┌────────
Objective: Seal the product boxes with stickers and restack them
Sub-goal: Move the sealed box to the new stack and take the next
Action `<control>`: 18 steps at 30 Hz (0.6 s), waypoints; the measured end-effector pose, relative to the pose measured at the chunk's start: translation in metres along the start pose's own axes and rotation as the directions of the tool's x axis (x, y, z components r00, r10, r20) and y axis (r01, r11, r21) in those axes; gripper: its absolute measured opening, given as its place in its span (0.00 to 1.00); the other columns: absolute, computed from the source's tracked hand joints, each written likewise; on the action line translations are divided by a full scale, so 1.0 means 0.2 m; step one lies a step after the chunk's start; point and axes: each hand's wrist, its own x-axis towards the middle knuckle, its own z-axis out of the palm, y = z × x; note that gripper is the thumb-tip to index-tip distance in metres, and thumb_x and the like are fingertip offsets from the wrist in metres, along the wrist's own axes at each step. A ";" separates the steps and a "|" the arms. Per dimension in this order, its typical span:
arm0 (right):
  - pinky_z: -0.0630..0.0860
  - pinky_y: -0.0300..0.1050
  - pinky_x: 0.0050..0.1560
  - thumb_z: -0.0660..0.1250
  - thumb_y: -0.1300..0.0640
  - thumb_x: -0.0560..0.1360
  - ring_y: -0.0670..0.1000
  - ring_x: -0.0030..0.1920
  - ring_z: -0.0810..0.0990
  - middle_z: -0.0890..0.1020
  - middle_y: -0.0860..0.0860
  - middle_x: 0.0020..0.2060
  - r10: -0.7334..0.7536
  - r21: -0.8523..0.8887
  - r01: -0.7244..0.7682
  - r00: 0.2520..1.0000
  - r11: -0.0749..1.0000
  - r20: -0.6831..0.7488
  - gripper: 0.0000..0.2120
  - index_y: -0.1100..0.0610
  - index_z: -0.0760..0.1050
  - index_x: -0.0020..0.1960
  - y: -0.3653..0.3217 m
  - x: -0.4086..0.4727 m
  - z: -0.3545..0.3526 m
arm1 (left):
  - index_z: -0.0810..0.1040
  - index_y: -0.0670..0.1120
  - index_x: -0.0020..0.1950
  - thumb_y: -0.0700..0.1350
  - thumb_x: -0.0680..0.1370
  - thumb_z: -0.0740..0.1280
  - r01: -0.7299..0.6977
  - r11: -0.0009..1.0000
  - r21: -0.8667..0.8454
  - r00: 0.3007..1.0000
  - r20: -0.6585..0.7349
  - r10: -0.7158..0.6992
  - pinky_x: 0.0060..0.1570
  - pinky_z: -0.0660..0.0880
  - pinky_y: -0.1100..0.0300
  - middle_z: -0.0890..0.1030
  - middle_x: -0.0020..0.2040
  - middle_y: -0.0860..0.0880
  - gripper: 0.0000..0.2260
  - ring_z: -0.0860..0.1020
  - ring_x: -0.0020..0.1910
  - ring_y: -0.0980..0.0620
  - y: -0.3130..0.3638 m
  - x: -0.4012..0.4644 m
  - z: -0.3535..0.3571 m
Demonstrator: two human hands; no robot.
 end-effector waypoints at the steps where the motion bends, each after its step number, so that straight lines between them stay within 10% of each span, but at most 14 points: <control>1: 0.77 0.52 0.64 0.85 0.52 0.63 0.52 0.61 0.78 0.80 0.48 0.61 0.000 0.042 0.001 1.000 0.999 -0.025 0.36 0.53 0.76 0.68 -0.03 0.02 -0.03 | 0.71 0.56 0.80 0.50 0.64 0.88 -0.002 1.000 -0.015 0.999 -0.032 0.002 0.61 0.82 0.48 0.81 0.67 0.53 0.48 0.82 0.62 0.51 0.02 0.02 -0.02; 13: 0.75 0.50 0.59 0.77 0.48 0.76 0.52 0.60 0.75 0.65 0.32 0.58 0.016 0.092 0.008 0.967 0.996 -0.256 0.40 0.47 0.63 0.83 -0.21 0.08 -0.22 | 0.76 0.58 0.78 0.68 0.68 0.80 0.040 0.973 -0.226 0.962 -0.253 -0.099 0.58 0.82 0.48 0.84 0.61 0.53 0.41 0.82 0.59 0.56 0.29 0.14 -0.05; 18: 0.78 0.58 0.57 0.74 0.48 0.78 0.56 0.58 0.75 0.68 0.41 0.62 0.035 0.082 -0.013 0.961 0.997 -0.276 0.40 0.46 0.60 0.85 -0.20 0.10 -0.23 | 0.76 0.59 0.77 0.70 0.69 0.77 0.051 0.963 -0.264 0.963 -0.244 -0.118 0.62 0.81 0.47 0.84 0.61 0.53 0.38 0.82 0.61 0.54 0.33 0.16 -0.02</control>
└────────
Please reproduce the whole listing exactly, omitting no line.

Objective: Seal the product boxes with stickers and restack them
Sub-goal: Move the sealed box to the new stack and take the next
Action `<control>`: 18 steps at 30 Hz (0.6 s), waypoints; the measured end-effector pose, relative to the pose measured at the chunk's start: translation in metres along the start pose's own axes and rotation as the directions of the tool's x axis (x, y, z components r00, r10, r20) and y axis (r01, r11, r21) in those axes; gripper: its absolute measured opening, given as its place in its span (0.00 to 1.00); the other columns: absolute, computed from the source's tracked hand joints, each written likewise; on the action line translations are divided by a full scale, so 1.0 means 0.2 m; step one lies a step after the chunk's start; point and axes: each hand's wrist, its own x-axis towards the middle knuckle, its own z-axis out of the palm, y = z × x; note that gripper is the thumb-tip to index-tip distance in metres, and thumb_x and the like are fingertip offsets from the wrist in metres, along the wrist's own axes at each step. A ";" separates the steps and a "|" the arms. Per dimension in this order, its typical span:
arm0 (right):
  - pinky_z: -0.0630..0.0860
  - pinky_y: -0.0300..0.1050
  - pinky_x: 0.0050..0.1560
  - thumb_z: -0.0660..0.1250
  - thumb_y: -0.1300..0.0640
  - thumb_x: -0.0560..0.1360
  - ring_y: -0.0670..0.1000
  - ring_x: -0.0030..0.1920
  - ring_z: -0.0810..0.0990
  - middle_z: -0.0890..0.1020
  - middle_y: -0.0860..0.0860
  - middle_x: 0.0020..0.2060
  - r10: -0.7334..0.7536
  - r21: -0.8523..0.8887
  - r01: -0.7244..0.7682
  - r00: 0.2520..1.0000
  - r11: -0.0749..1.0000
  - r20: -0.6831..0.7488
  - gripper: 0.0000..0.2120
  - index_y: -0.1100..0.0610
  - index_z: -0.0760..0.1050
  - index_x: -0.0020..0.1960
  - y: -0.3653..0.3217 m
  - x: -0.4086..0.4727 m
  - z: -0.3545..0.3526 m
arm1 (left):
  - index_z: -0.0810..0.1040
  - index_y: -0.0670..0.1120
  - index_x: -0.0020..0.1950
  - thumb_y: -0.0700..0.1350
  - thumb_x: -0.0680..0.1370
  - thumb_z: -0.0740..0.1280
  - r01: -0.7299..0.6977
  - r11: -0.0009..1.0000
  - r21: -0.8667..0.8454
  - r00: 0.3007..1.0000
  - r20: -0.6585..0.7349
  - r10: -0.7158..0.6992
  - pinky_x: 0.0060..0.1570
  - pinky_z: -0.0660..0.0880
  - pinky_y: -0.1100..0.0300
  - middle_z: -0.0890..0.1030
  - middle_x: -0.0020..0.2040
  - middle_y: -0.0860..0.0880
  - gripper: 0.0000..0.2260
  - ring_z: -0.0860..0.1020
  - ring_x: -0.0020..0.1910
  - ring_y: -0.0980..0.0620
  - y: -0.3130..0.3638 m
  - x: -0.4012..0.4644 m
  - z: -0.3535..0.3571 m
Demonstrator: two human hands; no robot.
 end-effector waypoints at the steps where the motion bends, each after its step number, so that straight lines between them stay within 10% of each span, but at most 14 points: <control>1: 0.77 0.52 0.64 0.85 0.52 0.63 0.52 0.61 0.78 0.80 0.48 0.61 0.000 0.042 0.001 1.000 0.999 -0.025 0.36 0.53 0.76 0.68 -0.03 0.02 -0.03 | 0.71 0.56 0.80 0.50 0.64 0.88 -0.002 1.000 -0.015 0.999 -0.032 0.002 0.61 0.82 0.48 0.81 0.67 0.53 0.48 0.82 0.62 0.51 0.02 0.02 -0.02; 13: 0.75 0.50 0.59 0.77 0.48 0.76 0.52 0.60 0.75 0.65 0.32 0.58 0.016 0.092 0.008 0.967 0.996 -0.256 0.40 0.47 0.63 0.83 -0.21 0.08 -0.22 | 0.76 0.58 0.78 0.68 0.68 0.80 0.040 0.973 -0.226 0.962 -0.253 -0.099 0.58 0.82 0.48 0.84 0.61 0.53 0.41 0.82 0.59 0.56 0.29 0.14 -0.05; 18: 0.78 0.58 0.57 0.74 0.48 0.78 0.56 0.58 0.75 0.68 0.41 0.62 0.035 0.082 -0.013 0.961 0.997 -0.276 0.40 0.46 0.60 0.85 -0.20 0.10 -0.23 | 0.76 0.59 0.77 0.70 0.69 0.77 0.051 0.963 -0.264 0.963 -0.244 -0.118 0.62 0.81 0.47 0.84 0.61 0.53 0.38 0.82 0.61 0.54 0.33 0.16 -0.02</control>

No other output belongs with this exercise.